El Instituto Dominicano de Meteorología (Indomet) precisó que, a diferencia de los patrones altamente dinámicos experimentados en años anteriores bajo la influencia de La Niña, el comportamiento de la atmósfera durante este ciclo estará fuertemente condicionado por la maduración y el establecimiento del fenómeno de El Niño, el cual operará como un amortiguador natural en la región caribeña.
El papel crucial de El Niño y los vientos cortantes
De acuerdo con las explicaciones técnicas ofrecidas por la meteoróloga de la institución, Karina Hernández, la dinámica termodinámica asociada a El Niño altera drásticamente las condiciones de desarrollo en los niveles medios y altos de la troposfera, dificultando que las ondas tropicales evolucionen hacia estructuras organizadas de gran magnitud.
«Los vientos cortantes generados por El Niño disminuyen la formación de huracanes, un efecto diametralmente opuesto al que provoca el fenómeno de La Niña», puntualizó la especialista del Indomet.
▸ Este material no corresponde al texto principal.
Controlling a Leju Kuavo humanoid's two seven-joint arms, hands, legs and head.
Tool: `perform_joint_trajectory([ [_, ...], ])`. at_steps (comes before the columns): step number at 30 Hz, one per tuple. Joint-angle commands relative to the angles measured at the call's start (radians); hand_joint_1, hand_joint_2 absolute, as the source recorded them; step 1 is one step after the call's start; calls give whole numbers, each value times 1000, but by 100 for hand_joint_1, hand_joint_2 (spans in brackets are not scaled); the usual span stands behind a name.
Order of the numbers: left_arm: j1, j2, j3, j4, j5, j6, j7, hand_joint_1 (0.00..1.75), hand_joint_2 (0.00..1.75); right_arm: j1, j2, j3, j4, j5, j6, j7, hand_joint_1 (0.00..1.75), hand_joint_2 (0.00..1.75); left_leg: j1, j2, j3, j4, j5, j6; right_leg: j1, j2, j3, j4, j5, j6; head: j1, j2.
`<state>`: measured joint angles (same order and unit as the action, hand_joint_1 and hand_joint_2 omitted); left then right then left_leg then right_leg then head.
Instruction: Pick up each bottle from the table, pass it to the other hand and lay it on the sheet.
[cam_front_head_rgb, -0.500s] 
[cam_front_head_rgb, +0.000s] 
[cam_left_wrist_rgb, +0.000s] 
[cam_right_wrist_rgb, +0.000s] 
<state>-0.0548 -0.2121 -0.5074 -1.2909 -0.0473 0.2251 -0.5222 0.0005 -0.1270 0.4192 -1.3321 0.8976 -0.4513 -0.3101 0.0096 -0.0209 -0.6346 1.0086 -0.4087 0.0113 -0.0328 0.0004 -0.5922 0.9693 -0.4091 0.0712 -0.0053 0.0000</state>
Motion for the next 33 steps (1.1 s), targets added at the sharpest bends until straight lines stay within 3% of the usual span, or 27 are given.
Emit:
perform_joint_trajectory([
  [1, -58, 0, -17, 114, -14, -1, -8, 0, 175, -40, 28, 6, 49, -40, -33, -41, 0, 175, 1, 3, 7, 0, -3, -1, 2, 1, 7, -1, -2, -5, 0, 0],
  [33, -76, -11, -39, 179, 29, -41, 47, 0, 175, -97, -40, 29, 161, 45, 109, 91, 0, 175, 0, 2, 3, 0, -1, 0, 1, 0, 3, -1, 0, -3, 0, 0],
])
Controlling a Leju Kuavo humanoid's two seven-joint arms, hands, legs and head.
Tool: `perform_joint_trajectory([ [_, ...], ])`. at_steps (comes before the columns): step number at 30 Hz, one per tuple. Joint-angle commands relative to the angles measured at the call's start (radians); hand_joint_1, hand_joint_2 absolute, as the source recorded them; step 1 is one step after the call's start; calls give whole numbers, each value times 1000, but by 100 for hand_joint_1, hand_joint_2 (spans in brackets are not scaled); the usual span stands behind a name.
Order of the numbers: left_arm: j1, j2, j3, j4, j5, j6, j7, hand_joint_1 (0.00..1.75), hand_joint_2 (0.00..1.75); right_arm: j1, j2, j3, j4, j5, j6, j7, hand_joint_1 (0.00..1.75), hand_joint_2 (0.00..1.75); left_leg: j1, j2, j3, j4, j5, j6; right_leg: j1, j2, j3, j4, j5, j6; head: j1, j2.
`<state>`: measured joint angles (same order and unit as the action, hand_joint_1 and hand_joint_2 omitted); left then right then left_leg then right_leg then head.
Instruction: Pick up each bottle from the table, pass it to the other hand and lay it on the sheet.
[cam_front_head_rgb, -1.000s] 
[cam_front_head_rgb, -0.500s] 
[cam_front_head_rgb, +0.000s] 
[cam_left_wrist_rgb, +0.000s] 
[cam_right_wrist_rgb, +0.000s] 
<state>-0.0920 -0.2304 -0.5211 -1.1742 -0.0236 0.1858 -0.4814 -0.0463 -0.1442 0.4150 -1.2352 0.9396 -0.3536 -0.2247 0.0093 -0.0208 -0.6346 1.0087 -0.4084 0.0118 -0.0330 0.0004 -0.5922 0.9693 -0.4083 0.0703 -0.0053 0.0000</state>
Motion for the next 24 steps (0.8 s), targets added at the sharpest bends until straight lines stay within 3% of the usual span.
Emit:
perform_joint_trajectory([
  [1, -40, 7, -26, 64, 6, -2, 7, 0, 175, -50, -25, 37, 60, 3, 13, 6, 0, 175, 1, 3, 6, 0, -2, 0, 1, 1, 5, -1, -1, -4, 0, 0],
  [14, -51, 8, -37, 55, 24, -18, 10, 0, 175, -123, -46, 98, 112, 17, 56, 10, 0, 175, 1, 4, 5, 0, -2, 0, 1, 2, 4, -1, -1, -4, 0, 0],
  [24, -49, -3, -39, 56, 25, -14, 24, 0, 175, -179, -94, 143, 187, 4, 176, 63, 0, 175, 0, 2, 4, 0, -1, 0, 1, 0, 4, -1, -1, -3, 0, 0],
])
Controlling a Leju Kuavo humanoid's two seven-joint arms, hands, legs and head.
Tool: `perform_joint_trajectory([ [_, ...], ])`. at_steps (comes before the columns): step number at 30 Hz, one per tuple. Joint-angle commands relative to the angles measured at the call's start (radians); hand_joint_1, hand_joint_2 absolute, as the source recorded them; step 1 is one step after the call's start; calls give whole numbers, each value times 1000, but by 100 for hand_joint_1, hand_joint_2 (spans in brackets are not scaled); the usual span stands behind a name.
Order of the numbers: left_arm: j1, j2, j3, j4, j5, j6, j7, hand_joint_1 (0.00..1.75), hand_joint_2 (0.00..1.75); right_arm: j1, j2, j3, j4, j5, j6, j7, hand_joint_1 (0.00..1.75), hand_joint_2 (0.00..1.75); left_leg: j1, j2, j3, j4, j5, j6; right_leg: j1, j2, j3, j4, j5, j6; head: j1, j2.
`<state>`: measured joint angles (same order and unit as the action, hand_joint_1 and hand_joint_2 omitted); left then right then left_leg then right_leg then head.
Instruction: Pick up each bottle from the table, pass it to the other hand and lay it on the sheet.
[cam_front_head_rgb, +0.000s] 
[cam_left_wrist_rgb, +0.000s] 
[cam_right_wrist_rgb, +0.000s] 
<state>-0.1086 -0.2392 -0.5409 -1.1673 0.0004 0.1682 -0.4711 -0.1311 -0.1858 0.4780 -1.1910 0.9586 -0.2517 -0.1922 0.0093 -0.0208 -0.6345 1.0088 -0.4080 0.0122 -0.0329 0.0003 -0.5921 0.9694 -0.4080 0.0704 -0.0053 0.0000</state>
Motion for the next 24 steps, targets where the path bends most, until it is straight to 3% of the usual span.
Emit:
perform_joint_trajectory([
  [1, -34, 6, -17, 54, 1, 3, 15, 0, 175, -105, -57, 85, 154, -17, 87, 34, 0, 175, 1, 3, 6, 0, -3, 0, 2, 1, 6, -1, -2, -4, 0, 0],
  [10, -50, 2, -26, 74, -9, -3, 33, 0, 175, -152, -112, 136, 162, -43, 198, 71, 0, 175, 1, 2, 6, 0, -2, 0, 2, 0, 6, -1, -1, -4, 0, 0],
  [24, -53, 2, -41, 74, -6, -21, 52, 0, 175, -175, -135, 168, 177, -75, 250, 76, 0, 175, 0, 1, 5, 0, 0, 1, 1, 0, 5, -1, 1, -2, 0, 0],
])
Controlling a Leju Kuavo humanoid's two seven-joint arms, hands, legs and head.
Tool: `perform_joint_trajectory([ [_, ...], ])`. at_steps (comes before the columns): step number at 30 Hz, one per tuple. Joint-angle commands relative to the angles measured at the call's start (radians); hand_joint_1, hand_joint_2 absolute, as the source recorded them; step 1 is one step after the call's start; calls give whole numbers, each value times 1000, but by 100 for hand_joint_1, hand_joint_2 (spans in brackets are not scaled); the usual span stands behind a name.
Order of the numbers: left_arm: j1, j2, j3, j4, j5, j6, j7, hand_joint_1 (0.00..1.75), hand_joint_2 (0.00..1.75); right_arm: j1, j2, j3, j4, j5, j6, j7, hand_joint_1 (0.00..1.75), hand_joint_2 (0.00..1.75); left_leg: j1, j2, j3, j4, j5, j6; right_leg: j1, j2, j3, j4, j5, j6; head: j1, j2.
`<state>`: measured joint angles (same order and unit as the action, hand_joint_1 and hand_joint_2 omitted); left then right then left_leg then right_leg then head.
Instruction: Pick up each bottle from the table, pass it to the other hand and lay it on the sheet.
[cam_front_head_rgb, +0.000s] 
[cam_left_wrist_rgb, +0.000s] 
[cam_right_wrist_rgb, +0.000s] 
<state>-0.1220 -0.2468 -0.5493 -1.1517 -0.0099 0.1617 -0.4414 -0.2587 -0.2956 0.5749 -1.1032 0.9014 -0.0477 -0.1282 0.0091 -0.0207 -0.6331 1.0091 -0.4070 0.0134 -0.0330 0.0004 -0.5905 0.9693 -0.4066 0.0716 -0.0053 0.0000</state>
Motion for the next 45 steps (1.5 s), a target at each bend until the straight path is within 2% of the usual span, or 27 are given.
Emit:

Estos vientos, conocidos técnicamente como cizalladura vertical, actúan «estrangulando» las columnas de convección de las tormentas en gestación, restándoles intensidad y limitando su capacidad de compactación.
Los números de la temporada: Pronóstico bajo la lupa científica
Las proyecciones oficiales validadas por el Indomet, estructuradas sobre la base de los modelos predictivos de la Universidad Estatal de Colorado (CSU), liderada por el doctor Philip Klotzbach, y la Administración Nacional Oceánica y Atmosférica de EE. UU. (NOAA), estiman números discretos en comparación con la media histórica:
- Tormentas con Nombre: Se prevé el desarrollo de 13 sistemas nombrados, una cifra ligeramente menor a la media habitualizada de 14 tormentas en la región del Atlántico.
- Evolución a Huracanes: De ese total, las herramientas analíticas indican que únicamente seis sistemas podrían consolidar vientos de fuerza de huracán.
- Huracanes Mayores: Se proyecta que solo dos fenómenos alcancen las categorías intensas (3, 4 o 5) dentro de la escala de Saffir-Simpson.
Análisis Comparativo: Temporada 2026 vs. Medios Históricos
| Indicador de Actividad Ciclónica | Promedio Histórico del Atlántico | Pronóstico Oficial de la Temporada 2026 |
| Sistemas Nombrados totales | 14 | 13 |
| Huracanes Moderados (Cat. 1 y 2) | 7 | 6 |
| Huracanes Intensos (Cat. 3, 4 o 5) | 3 | 2 |
La advertencia de la dirección: A pesar del panorama estadísticamente favorable, la directora general del Indomet, la ingeniera Gloria Ceballos, enfatizó que las métricas globales nunca deben traducirse en complacencia ciudadana o descuido logístico por parte de las alcaldías y las gobernaciones provinciales. La funcionaria recordó que bastaría con que un solo sistema de categoría menor impacte de forma directa los suelos nacionales para generar inundaciones severas, crecidas de ríos y pérdidas materiales considerables.
El inicio de este ciclo de seis meses —que concluye formalmente el próximo 30 de noviembre— coincide en las primeras 48 horas con la incidencia de una densa masa de aire sahariano cargada de partículas de polvo sobre la geografía nacional, factor que mantendrá las temperaturas calurosas y limitará de forma provisional las lluvias significativas. No obstante, las autoridades exhortan a los comités de prevención de desastres de las provincias vulnerables a mantener activos los protocolos de contingencia y supervisión de las zonas de alto riesgo de deslizamiento.